=== Work instructions ===
Output the material exactly, keeping every line intact.

=======

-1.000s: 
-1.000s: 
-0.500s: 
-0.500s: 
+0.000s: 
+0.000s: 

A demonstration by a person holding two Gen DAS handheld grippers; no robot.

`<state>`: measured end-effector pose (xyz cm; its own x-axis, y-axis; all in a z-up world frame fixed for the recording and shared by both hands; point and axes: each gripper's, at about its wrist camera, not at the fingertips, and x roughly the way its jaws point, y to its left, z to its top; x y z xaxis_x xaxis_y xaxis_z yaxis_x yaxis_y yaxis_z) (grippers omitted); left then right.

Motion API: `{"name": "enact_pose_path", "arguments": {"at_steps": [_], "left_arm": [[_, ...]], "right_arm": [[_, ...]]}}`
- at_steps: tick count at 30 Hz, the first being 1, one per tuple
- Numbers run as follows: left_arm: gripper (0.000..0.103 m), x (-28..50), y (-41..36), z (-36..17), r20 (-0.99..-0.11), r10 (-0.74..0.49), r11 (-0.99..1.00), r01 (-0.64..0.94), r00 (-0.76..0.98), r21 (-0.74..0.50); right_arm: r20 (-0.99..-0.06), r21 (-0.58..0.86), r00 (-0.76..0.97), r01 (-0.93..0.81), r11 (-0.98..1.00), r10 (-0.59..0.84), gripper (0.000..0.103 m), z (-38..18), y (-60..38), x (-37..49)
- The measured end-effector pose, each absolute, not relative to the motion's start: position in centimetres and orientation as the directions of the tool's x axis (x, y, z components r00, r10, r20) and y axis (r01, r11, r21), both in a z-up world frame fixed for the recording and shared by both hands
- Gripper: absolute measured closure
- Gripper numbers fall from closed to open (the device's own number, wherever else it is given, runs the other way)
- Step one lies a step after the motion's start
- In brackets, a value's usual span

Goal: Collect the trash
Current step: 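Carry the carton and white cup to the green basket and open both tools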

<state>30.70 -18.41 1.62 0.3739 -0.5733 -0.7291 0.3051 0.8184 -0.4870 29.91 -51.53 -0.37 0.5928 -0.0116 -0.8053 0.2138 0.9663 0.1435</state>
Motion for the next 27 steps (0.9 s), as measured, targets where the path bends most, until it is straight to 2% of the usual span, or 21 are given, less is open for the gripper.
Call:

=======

=== Result for this task ===
-1.000s: 
-1.000s: 
-0.500s: 
-0.500s: 
+0.000s: 
+0.000s: 

A demonstration by a person holding two Gen DAS handheld grippers; no robot.

`<state>`: measured end-effector pose (xyz cm; its own x-axis, y-axis; all in a z-up world frame fixed for the recording and shared by both hands; point and axes: each gripper's, at about its wrist camera, not at the fingertips, and x roughly the way its jaws point, y to its left, z to its top; x y z xaxis_x xaxis_y xaxis_z yaxis_x yaxis_y yaxis_z) (grippers omitted); left then right.

Motion API: `{"name": "enact_pose_path", "arguments": {"at_steps": [_], "left_arm": [[_, ...]], "right_arm": [[_, ...]]}}`
- at_steps: tick count at 30 Hz, the first being 1, one per tuple
- Numbers run as follows: left_arm: gripper (0.000..0.103 m), x (-28..50), y (-41..36), z (-36..17), r20 (-0.99..-0.11), r10 (-0.74..0.49), r11 (-0.99..1.00), r01 (-0.64..0.94), r00 (-0.76..0.98), r21 (-0.74..0.50); right_arm: r20 (-0.99..-0.06), r21 (-0.58..0.86), r00 (-0.76..0.97), r01 (-0.93..0.81), r11 (-0.98..1.00), r10 (-0.59..0.84), gripper (0.000..0.103 m), z (-38..18), y (-60..38), x (-37..49)
- The measured end-effector pose, each absolute, not relative to the motion's start: position in centimetres and orientation as the directions of the tool's x axis (x, y, z components r00, r10, r20) and y axis (r01, r11, r21), both in a z-up world frame fixed for the recording and shared by both hands
- Gripper: absolute measured closure
- Gripper numbers fall from closed to open (the device's own number, wherever else it is given, runs the other way)
- Step one lies a step after the motion's start
- In brackets, a value's usual span

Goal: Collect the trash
Current step: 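Carry the carton and white cup to the green basket and open both tools
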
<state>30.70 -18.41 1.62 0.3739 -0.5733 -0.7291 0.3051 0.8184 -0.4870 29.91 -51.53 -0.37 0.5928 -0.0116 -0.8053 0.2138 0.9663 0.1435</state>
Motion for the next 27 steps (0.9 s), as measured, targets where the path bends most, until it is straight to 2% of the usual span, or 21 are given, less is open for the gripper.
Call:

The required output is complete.